As we stood rinkside, Kehler described the farm’s marketing strategy: extract cash from far-flung epicures to reinvest back home. Making “outrageously delicious cheese,” he said, “is one way of securing a future for the landscape that we love.” I’d met Kehler through Annie Myers, the founder and owner of Myers Produce, a company that trucks the Northeast Kingdom’s wares to grocers and restaurants in New York and Boston. It was because of Myers, I realized, that I had regular access to Vermont’s finest vegetables and dairy when I lived in Brooklyn. It’s difficult for a farmer to earn a living selling only locally, and supplying a major grocery chain might mean keeping up with high-volume demand for crowd-pleasing items like romaine or mild cheddar. Myers’s aim is to help sustain small farms by getting city people hooked on more niche items, like fermented black garlic from Pete’s Greens, in Craftsbury.

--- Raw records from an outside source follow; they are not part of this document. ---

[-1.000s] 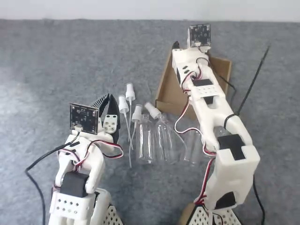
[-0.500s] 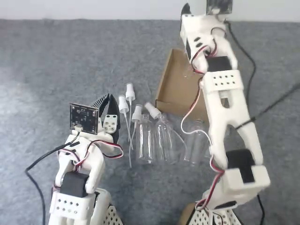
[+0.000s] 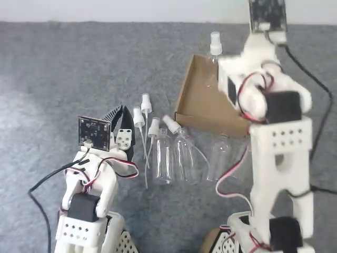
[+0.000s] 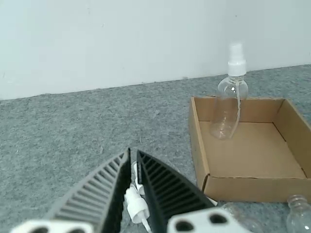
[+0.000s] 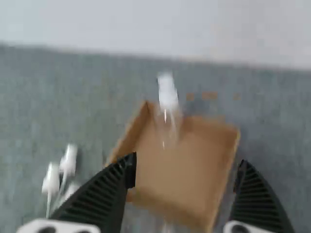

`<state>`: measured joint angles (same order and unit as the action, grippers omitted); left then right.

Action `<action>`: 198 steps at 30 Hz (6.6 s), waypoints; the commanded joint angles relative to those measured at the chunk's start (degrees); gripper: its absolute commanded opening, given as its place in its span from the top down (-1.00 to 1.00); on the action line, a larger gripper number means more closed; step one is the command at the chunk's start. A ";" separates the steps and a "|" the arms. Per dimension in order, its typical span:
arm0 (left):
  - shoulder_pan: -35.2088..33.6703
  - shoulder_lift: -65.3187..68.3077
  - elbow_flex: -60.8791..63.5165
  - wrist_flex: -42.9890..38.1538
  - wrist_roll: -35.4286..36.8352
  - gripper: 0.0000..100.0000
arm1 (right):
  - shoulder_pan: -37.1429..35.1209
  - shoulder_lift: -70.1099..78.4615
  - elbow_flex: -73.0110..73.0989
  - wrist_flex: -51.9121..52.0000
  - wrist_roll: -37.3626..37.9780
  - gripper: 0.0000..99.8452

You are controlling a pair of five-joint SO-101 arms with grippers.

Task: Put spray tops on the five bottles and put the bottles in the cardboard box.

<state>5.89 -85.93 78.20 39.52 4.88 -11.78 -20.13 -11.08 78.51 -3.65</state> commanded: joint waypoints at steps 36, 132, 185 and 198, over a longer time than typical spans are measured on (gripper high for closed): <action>-0.35 -0.53 -0.31 -1.58 -0.18 0.97 | 11.74 -10.77 67.78 -21.67 1.76 0.45; -6.15 100.48 -68.26 31.91 -2.29 0.98 | 61.41 -11.38 76.66 -31.96 68.75 0.71; 2.20 67.08 -34.42 18.99 -2.37 0.97 | 49.54 24.40 39.82 -19.56 39.03 0.82; 2.20 67.16 -33.63 18.90 -2.37 0.97 | 47.69 17.54 35.60 -21.85 46.77 0.99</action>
<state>7.82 -16.66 44.18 59.82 3.03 36.04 1.14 29.80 58.90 40.04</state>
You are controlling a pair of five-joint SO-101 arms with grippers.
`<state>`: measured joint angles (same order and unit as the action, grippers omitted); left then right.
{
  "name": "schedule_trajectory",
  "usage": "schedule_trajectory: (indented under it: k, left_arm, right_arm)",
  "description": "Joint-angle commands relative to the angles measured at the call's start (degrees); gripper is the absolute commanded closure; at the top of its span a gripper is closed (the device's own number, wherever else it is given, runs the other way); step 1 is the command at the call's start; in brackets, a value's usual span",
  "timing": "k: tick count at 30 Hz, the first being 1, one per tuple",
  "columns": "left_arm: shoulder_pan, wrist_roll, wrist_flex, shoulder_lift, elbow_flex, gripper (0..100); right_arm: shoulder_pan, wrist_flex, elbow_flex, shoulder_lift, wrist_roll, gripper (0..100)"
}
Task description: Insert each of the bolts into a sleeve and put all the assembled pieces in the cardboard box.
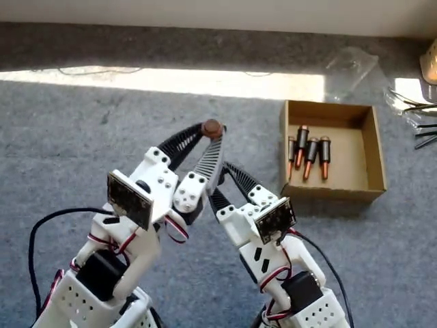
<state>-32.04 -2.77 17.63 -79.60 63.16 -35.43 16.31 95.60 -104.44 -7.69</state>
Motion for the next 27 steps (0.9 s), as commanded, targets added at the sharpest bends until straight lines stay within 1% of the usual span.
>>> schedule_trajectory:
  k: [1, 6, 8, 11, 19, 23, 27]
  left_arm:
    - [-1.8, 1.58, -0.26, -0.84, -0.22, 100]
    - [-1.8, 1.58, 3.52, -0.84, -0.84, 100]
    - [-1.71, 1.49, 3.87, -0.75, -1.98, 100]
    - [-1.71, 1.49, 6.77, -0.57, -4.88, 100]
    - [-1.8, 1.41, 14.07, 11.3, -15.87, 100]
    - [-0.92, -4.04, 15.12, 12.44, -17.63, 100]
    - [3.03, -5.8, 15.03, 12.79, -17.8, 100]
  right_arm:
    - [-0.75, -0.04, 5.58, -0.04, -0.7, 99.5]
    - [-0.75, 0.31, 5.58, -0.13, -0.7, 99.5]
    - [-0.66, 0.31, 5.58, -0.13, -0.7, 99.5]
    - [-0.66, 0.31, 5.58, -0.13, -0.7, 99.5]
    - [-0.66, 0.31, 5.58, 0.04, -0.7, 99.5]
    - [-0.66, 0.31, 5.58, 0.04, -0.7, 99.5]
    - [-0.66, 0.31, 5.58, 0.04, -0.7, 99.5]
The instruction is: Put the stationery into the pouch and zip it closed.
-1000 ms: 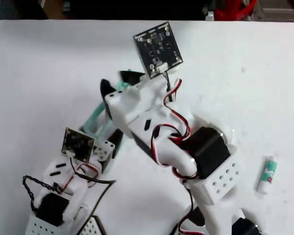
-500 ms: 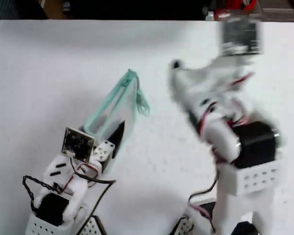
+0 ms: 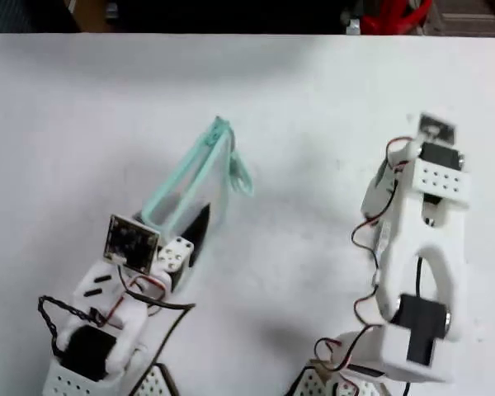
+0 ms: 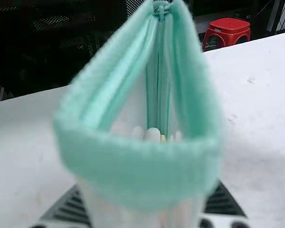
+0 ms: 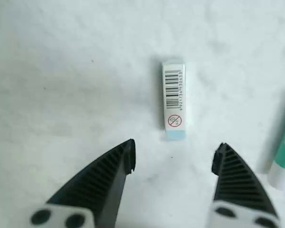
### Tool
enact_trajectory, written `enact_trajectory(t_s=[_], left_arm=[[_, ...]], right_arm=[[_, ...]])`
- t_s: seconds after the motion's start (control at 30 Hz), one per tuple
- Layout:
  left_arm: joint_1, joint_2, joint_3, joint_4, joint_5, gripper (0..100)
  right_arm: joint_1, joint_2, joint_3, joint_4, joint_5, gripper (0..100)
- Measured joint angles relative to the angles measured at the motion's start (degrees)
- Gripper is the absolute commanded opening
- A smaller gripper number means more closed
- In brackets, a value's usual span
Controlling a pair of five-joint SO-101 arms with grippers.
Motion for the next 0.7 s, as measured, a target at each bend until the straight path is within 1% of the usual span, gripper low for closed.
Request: enact_trajectory(t_s=[0.17,0.33,0.37,0.4,0.47,0.5,0.53,0.57,0.63,0.7], left_arm=[[0.0,0.0,0.0,0.0,0.0,18],[0.0,0.0,0.0,0.0,0.0,18],[0.0,0.0,0.0,0.0,0.0,18],[0.0,0.0,0.0,0.0,0.0,18],[0.0,0.0,0.0,0.0,0.0,18],[0.0,0.0,0.0,0.0,0.0,18],[0.0,0.0,0.0,0.0,0.0,18],[0.0,0.0,0.0,0.0,0.0,18],[0.0,0.0,0.0,0.0,0.0,18],[0.0,0.0,0.0,0.0,0.0,18]], right_arm=[[3.9,4.2,2.6,-7.6,0.9,23.4],[4.0,8.6,2.9,-9.4,0.9,23.1],[4.0,9.8,2.9,-10.2,0.9,21.4],[4.2,10.9,2.9,-11.1,0.9,17.3],[4.7,12.7,2.9,-12.6,1.0,2.9],[4.7,13.5,2.9,-12.7,1.0,0.2],[4.6,13.6,2.9,-12.7,1.0,3.9],[4.5,13.6,2.9,-12.6,1.0,5.2],[4.6,13.6,2.8,-12.7,1.0,1.2],[4.7,13.7,1.6,-12.1,1.0,2.2]])
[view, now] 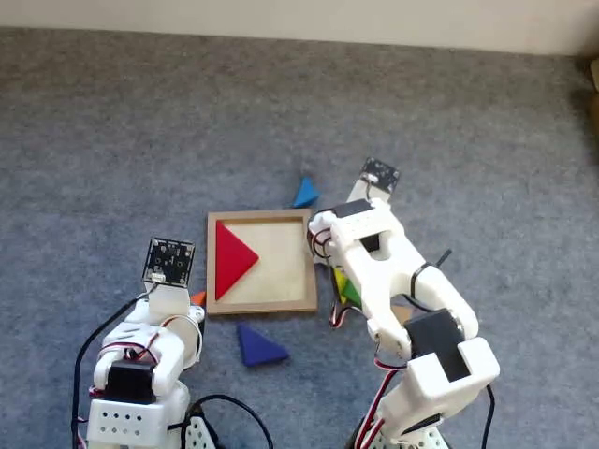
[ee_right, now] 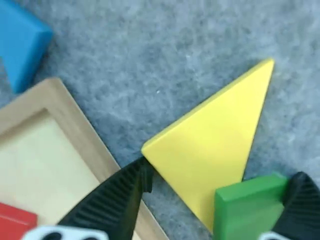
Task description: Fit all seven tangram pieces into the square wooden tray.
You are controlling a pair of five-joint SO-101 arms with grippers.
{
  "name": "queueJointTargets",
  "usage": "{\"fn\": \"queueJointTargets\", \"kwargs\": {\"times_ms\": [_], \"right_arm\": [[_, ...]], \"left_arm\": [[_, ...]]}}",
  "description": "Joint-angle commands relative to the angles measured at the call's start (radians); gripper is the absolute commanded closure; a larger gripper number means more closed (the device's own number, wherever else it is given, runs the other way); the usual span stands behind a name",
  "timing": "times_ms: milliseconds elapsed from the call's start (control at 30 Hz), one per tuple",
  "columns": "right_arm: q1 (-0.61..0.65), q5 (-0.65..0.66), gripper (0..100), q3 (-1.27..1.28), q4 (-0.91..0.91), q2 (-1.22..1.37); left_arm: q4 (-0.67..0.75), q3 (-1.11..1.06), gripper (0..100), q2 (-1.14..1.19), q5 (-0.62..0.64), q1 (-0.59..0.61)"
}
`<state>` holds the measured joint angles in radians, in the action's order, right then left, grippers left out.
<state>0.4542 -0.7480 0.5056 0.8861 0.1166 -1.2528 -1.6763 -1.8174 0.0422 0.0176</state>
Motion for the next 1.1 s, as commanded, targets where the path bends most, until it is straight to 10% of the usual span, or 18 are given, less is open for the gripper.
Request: {"fn": "queueJointTargets", "kwargs": {"times_ms": [0,1067], "right_arm": [[0.010,-0.028,60.1,-0.061,-0.021,-0.007],[-0.045,-0.114,60.1,-0.056,-0.116,0.002]], "left_arm": [[-0.005,-0.021,99,0.001,0.009,0.004],[-0.005,-0.021,99,0.001,0.009,0.004]]}}
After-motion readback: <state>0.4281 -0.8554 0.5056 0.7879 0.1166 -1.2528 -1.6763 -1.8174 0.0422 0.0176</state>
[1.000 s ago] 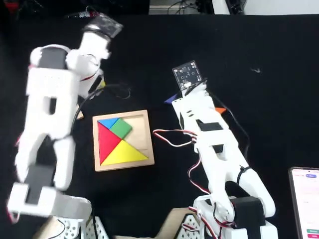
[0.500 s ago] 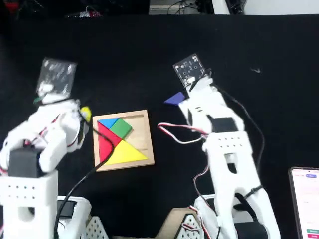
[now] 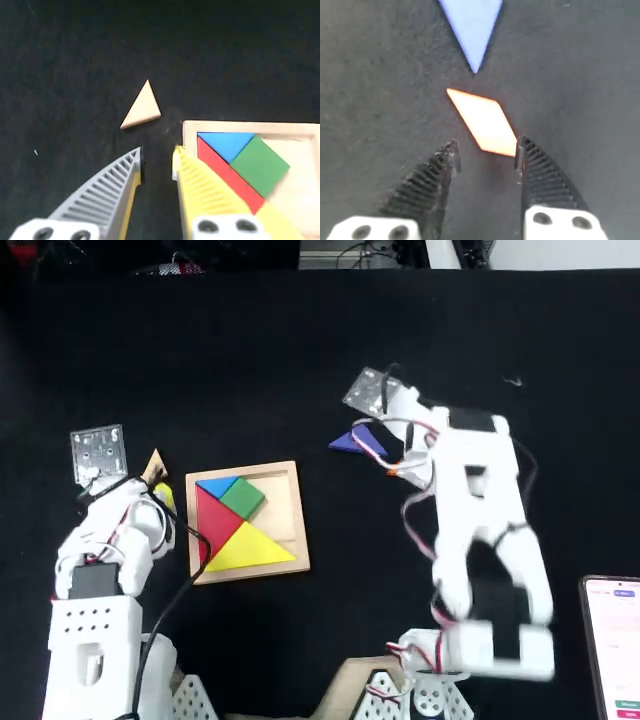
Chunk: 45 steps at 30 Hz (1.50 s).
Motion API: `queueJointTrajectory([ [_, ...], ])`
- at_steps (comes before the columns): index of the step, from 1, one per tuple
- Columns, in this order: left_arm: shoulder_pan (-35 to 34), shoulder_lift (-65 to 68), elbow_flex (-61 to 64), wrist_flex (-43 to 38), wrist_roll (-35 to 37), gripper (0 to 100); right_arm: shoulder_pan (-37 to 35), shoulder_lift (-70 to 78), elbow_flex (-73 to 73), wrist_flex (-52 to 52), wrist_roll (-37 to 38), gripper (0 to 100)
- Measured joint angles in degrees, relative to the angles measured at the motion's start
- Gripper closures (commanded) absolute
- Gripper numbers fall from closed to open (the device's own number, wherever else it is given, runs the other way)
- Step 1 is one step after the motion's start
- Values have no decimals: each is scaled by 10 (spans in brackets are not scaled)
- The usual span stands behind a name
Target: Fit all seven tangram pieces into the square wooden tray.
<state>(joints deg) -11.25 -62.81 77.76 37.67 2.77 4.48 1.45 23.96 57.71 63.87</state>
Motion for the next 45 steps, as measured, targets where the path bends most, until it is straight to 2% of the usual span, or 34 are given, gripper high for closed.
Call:
queueJointTrajectory([
  [7, 0, -1, 6, -31, 0, 884, 13, 135, -83, 0, 33, 810],
  [12, 0, -1, 10, -33, 0, 884, 15, 156, -84, 0, 71, 810],
  [22, 0, -1, 10, -33, 0, 884, 23, 203, -102, -23, 76, 812],
  [24, 0, -1, 10, -33, 0, 884, 23, 212, -117, -11, 78, 840],
  [26, 0, -1, 10, -33, 0, 884, 23, 219, -133, 4, 78, 912],
  [29, 0, -1, 10, -33, 0, 884, 20, 226, -146, 8, 78, 990],
  [38, 0, -1, 10, -33, 0, 884, 20, 224, -154, 5, 79, 959],
  [45, 0, -1, 10, -33, 0, 884, 12, 127, -152, 104, 78, 959],
])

One night while I was in town, Myers hosted a dinner party for some of the area’s artisan farmers. Myers had pressed her own tortillas and braised a chicken raised by her friend Hannah Pearce, who was in attendance; the feta was made by Paul Lisai, of a dairy farm called Sweet Rowen, who was there, too. The conversation turned to the unique challenges of farm life. Pearce complained, good-naturedly, about a pair of goats she’d gotten as companions for her dog; they were driving her so crazy that she couldn’t wait to butcher them. Seth Johnson, who grows beans, marvelled at the fact that heirloom varieties have become so popular he needs to persuade venders to relieve him of the more pedestrian kidneys and pintos. As snow began to fall, Cody Thompson, who raises cows for Wagyu-style beef, began to bounce around a little nervously. “I can’t be here really late,” he said—as the operator of one of Craftsbury’s snowplows, he’d have to be up before 4 a.m.